Samuel é um homem solitário, habituado à calma de uma vida dividida entre as suas aulas de Literatura Alemã e os seus pequenos prazeres tranquilos. Mas tudo muda quando um gato sem dono lhe aparece à porta e Samuel lhe dá um prato de leite. Primeiro, pensa em arranjar um dono para o gato, mas descobre que isso vai levar algum tempo. E Mishima, o irrequieto felino, parece ter planos para o seu dono. Primeiro, leva-o à porta de um vizinho que precisa de ajuda. E este, por sua vez, leva-o a outro encontro fortuito com uma pessoa do seu passado que Samuel nunca esqueceu. Passaram trinta anos desde a última vez que a viu, mas basta um olhar para reconhecer Gabriela. E, subitamente acompanhado por mais amigos do que alguma vez julgou ter, Samuel dá por si numa estranha missão: fazer-se recordar a Gabriela, mesmo que a sua própria vida se tenha tornado um turbilhão.
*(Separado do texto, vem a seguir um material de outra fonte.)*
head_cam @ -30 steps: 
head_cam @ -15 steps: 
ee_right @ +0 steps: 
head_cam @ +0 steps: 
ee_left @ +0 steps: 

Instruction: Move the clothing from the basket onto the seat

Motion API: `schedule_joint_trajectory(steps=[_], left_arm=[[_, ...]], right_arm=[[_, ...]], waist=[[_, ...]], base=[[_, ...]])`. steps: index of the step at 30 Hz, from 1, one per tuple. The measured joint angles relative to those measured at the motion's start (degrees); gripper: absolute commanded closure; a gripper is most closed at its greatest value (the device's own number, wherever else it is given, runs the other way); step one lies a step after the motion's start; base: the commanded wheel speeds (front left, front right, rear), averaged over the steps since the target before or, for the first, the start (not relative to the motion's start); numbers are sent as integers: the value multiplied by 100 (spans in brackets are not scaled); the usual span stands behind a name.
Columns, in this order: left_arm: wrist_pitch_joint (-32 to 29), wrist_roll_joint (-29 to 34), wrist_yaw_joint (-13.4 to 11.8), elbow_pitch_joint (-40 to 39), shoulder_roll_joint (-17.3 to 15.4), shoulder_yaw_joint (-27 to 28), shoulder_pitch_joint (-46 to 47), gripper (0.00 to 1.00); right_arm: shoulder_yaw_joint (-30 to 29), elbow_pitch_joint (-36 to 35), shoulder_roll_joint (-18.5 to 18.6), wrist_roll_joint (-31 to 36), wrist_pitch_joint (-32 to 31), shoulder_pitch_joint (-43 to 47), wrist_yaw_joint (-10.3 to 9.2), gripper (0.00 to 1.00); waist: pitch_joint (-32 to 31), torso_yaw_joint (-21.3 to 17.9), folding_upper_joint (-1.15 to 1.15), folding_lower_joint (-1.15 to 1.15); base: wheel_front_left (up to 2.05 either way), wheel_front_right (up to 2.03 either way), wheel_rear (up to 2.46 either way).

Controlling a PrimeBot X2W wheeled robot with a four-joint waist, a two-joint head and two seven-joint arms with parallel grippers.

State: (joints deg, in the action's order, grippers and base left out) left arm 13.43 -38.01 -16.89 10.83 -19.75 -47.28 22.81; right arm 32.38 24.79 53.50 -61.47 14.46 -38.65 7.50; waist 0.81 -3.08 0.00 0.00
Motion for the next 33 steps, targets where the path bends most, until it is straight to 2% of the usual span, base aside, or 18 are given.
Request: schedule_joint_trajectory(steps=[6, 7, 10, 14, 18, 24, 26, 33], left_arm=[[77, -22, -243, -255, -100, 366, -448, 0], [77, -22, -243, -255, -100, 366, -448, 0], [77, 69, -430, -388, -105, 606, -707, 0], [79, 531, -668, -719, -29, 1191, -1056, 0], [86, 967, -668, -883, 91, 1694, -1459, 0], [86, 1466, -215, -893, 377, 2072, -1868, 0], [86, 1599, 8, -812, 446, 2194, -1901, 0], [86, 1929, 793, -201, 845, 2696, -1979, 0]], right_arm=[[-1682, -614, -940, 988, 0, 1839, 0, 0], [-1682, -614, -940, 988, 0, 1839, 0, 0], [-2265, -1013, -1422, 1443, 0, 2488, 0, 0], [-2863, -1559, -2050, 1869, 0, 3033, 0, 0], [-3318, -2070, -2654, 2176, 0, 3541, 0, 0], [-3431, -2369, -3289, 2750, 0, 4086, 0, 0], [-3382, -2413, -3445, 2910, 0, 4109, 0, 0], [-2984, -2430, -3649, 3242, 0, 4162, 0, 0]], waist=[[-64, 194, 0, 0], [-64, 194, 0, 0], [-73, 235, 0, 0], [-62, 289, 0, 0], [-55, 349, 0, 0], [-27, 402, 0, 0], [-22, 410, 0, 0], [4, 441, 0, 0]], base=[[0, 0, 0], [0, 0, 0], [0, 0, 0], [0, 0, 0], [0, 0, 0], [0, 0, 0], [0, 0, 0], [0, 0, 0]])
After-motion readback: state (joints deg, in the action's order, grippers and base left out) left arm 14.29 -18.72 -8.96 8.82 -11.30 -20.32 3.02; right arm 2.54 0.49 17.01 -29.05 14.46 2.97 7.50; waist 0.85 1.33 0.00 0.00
Estranha mistura de leveza e de estranheza, contada de uma forma muito simples e pessoal e, porém, com uma boa dose de filosofia à mistura: assim se poderia definir este livro. Um livro onde a normalidade não é propriamente um traço abundante e onde, apesar disso, tudo parece fazer sentido de uma forma natural. E isso nota-se, desde logo, no protagonista: Samuel parece levar uma vida normal, ainda que solitária, mas a vastíssima capacidade de pensar - e pensar, e pensar - em tudo o que pode acontecer conferem-lhe um certo toque de loucura que se revela nos momentos mais inesperados. E tendo em conta que essa mesma loucura está também presente em várias outras personagens, o resultado é um conjunto de peripécias muito simples, mas muito estranhas... e cativantes.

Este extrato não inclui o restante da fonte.